Laporan: BAGUS PRIBADI

RIAU ONLINE, PEKANBARU – Ramainya perbincangan di jagat maya soal Menteri Sosial (Mensos) Tri Rismaharini yang memaksa teman tuli berbicara tepat pada Hari Disabilitas Internasional 2021, membuat teman tuli di Pekanbaru buka suara.
Salah satu teman tuli yang berkegiatan di Gerakan untuk Kesejahteraan Tunarungu Indonesia (Gerkatin), Ella, mengatakan orang dengar seolah memiliki kuasa untuk memaksa teman tuli mendengar dan berbicara. Baginya, orang dengar harus menghormati teman tuli dengan memberikan kesempatan seluas-luasnya untuk berkomunikasi lewat bahasa isyarat.

“Tuli belum tentu bodohkan. Tuli bisa melahirkan, mendorong generasi bangsa dengan keterbatasannya. Harusnya Ibu Risma menyadari itu,” kata Ella, Jumat, 3 Desember 2021.

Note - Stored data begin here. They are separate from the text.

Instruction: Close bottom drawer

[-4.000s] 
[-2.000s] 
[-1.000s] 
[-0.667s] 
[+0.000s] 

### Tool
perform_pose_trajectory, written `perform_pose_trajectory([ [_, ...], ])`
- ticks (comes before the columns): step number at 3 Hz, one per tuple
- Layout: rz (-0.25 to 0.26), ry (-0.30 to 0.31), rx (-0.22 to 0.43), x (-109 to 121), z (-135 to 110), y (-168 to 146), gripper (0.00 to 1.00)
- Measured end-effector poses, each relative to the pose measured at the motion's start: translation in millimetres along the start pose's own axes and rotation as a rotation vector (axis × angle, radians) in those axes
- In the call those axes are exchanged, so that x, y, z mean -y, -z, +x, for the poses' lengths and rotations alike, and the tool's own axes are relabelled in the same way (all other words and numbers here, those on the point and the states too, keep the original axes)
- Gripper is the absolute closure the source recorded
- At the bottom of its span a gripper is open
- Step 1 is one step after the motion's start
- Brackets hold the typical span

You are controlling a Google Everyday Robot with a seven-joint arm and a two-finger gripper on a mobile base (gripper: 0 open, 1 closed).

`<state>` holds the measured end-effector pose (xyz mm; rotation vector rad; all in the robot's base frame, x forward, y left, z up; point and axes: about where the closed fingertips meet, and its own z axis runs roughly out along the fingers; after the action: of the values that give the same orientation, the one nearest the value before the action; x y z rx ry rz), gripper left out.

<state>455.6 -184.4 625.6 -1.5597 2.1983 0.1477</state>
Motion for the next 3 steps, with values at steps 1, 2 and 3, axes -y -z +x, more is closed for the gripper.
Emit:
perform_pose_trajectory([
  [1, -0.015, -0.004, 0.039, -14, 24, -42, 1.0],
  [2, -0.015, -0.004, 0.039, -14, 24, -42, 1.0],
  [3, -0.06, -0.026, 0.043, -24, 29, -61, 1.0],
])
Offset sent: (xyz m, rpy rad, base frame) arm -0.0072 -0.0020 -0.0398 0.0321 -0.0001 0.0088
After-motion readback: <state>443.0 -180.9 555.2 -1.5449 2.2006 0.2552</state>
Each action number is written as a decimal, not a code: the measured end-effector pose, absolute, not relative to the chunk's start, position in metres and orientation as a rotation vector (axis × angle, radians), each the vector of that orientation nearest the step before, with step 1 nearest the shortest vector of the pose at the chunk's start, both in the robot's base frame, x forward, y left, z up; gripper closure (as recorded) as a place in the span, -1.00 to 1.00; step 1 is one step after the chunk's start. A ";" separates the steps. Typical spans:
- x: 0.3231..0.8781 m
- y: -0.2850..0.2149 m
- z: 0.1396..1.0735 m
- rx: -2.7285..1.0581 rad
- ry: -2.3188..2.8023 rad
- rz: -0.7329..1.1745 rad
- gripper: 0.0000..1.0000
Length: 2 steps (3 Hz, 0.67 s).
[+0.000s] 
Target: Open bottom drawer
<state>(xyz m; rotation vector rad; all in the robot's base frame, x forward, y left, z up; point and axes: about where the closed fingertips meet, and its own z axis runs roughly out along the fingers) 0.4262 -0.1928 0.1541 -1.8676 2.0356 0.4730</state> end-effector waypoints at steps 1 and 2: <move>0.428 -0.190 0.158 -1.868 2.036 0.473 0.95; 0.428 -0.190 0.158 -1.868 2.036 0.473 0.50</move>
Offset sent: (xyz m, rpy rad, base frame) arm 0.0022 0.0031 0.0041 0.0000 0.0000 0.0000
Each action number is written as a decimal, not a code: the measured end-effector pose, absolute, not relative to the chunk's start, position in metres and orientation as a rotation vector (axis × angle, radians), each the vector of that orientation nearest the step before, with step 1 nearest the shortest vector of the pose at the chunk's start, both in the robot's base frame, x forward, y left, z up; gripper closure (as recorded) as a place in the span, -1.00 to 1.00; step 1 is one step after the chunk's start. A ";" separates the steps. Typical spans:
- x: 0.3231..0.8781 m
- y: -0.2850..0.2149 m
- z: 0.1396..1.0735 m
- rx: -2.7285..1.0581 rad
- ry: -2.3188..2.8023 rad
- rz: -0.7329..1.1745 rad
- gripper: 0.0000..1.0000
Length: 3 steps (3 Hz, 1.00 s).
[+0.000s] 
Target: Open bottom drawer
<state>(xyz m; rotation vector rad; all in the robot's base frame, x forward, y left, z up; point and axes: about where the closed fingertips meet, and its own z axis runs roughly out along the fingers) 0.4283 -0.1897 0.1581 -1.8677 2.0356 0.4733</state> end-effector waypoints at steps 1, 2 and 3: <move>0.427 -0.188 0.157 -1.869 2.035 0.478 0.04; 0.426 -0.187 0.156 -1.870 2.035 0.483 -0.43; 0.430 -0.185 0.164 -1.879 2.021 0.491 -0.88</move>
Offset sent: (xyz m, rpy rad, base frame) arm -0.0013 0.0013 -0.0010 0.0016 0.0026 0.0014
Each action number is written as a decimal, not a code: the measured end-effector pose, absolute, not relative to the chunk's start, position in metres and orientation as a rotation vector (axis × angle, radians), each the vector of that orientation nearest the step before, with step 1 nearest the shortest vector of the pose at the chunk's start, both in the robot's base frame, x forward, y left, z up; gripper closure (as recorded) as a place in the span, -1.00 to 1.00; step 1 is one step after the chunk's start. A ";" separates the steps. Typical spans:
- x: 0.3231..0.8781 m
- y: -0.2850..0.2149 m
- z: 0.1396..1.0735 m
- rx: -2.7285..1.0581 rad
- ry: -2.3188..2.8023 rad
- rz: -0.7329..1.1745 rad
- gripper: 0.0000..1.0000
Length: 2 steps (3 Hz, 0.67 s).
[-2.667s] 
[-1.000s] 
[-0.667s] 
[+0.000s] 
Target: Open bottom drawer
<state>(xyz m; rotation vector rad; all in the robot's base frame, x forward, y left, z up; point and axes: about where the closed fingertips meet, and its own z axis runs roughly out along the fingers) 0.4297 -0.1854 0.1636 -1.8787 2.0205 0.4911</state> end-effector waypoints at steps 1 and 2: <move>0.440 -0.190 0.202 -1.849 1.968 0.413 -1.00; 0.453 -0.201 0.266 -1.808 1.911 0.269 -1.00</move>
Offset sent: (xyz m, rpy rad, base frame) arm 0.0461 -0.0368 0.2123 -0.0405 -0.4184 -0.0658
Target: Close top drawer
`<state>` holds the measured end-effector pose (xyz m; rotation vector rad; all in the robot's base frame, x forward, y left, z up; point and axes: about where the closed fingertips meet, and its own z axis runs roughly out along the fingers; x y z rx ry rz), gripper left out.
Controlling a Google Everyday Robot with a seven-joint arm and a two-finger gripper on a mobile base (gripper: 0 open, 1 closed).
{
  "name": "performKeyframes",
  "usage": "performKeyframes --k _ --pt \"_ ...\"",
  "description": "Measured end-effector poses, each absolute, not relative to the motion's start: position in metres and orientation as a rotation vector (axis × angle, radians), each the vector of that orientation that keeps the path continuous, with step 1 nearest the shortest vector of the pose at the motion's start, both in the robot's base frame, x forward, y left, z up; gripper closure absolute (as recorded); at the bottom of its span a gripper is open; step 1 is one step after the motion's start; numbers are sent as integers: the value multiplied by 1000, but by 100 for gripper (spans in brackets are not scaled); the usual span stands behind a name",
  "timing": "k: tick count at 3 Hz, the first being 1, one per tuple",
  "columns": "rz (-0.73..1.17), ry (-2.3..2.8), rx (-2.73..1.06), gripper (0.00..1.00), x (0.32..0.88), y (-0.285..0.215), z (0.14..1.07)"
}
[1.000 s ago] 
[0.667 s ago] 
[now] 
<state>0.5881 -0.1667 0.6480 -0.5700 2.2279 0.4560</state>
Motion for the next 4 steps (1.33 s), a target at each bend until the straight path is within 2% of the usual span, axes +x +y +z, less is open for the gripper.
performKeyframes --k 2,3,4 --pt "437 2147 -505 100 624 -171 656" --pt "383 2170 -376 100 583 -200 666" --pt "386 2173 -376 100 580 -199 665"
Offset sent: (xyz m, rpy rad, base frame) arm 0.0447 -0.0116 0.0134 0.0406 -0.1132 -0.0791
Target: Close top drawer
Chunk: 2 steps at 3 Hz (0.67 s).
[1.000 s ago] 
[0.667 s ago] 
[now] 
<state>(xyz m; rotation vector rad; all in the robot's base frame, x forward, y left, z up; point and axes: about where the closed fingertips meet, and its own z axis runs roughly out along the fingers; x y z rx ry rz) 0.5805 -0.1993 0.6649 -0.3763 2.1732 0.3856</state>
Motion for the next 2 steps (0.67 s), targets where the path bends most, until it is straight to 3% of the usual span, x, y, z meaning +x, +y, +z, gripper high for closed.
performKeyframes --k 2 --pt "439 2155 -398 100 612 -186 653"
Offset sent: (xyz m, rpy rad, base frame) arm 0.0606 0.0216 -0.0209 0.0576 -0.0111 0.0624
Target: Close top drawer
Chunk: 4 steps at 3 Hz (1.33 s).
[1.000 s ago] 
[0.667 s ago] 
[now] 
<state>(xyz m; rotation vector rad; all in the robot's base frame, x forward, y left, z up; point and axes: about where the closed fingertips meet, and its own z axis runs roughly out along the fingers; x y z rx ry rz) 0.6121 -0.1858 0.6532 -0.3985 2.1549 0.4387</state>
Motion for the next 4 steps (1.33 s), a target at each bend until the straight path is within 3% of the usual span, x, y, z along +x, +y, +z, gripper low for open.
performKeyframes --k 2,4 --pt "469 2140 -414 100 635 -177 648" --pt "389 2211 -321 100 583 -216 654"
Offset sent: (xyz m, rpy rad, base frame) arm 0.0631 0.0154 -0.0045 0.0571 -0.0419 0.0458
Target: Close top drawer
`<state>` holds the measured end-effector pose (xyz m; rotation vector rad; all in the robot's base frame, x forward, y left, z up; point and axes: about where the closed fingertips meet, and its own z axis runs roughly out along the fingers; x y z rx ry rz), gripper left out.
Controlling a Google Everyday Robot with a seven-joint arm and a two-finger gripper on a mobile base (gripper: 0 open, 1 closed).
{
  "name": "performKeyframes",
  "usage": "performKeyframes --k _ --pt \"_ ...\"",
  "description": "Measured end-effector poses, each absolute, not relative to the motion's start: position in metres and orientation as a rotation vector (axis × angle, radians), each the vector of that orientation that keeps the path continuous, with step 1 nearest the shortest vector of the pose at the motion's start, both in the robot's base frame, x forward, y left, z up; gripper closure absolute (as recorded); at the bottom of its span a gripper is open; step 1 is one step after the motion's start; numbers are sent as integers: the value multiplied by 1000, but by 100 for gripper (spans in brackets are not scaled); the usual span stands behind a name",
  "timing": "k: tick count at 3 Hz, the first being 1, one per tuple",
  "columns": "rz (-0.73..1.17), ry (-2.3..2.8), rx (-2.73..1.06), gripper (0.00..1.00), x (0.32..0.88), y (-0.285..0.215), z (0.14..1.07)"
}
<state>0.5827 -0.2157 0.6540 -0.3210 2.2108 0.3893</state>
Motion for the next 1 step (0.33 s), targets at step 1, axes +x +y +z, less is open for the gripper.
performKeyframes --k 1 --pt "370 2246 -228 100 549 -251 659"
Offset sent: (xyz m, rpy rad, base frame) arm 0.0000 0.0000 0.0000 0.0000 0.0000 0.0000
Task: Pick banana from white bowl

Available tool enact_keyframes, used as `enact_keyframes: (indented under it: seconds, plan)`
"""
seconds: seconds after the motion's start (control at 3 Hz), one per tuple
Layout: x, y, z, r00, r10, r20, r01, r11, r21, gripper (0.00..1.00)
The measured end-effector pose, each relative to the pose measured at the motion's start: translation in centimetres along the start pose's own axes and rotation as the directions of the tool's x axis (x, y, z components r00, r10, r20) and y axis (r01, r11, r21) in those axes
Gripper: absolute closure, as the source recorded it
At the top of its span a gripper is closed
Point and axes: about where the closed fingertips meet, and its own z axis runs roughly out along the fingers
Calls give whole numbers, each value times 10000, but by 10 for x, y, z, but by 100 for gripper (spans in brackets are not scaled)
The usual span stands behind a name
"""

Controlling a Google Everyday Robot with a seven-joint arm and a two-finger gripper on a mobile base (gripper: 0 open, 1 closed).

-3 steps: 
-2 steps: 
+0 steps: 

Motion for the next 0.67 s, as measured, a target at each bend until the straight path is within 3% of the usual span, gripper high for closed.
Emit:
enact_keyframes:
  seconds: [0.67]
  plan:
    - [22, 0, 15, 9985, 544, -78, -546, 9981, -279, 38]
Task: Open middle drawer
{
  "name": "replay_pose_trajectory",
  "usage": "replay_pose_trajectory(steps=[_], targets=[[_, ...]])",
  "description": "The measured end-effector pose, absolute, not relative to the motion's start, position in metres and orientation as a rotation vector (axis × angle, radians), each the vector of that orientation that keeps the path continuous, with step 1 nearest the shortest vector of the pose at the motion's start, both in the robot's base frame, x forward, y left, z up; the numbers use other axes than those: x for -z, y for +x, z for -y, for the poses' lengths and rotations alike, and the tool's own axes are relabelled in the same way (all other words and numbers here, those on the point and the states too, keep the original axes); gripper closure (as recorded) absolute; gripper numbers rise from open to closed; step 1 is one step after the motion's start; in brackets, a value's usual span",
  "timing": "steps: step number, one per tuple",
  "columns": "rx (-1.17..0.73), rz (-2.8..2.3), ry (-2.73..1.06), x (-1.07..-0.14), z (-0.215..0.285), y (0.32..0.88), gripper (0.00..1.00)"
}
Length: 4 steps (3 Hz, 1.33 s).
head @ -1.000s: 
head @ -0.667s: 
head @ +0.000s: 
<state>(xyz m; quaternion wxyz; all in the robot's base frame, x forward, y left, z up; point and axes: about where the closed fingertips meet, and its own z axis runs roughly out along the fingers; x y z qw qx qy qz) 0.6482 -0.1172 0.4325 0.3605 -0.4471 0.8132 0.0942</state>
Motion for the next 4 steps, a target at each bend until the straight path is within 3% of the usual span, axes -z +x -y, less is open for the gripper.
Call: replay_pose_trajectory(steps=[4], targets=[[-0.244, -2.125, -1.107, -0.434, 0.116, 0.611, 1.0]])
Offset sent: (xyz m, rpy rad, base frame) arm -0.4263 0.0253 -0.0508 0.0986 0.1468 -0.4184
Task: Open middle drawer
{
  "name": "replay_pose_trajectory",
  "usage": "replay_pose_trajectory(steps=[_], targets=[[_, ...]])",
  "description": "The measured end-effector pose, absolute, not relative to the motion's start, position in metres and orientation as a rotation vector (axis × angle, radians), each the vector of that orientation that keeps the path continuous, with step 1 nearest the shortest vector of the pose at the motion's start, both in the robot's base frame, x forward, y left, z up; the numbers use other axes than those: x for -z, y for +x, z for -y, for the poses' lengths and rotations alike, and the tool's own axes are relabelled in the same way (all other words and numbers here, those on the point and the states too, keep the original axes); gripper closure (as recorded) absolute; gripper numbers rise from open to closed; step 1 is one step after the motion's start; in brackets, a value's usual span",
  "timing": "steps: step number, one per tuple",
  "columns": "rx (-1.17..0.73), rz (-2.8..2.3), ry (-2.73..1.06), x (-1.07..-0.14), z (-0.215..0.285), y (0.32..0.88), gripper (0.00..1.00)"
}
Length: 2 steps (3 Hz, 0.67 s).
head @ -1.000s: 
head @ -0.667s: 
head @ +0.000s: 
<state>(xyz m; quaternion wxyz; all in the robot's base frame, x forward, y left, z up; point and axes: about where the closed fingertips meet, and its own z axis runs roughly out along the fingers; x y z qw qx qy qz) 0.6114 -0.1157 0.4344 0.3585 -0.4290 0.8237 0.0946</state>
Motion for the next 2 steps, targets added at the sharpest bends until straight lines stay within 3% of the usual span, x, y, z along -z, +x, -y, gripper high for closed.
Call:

Selain teman tuli, relawan yang berkegiatan di Komunitas Tuli Lancang Kuning (Kutilang) Riau, Lianny, mengatakan Risma belum paham mengenai penyandang difabel dan bagaimana cara ‘interaksi beretika’ khususnya bagi teman-teman sensorik rungu (tuli).


“Memaksimalkan pemberian Tuhan memang sangat baik selagi memang bisa, tetapi memaksakan seorang tuli untuk berbicara adalah suatu hal yang tidak etis. Istilah ‘tak kenal, maka tak sayang’ tepat pada kasus ini,” tuturnya.

Ia menyampaikan jikalau seseorang bisa memilih ingin dilahirkan seperti apa, tak ada yang ingin dilahirkan dengan keadaan tuli. Belum lagi baginya, Risma harus memahami bahwa kemampuan tiap orang berbeda-beda, begitu juga dengan teman tuli.

“Ada tuli yang punya kemampuan cukup baik dalam hal verbal yaitu punya kemampuan membaca ucapan lewat gerak bibir dan juga bisa mengeluarkan suara saat berbicara. Tapi ada juga yang memang tidak bisa verbal sama sekali dan komunikasi mereka murni memakai bahasa isyarat,” jelas Lianny.

Sebab itu, Lianny menegaskan seorang teman tuli berhak memilih bagaimana cara mereka berkomunikasi sesuai dengan kapasitas yang mereka miliki. Ia menambahkan, memaksakan seorang tuli untuk bicara bisa dibilang sebagai tindakan diskriminatif atau bisa juga disebut audism.

“Bu Risma sebaiknya bisa belajar bagaimana ‘interaksi beretika’ terhadap ragam difabel yang ada, supaya paham tentang bagaimana berinteraksi dengan baik terhadap penyandang difabel apalagi untuk seorang pesohor di negeri ini,” pungkasnya.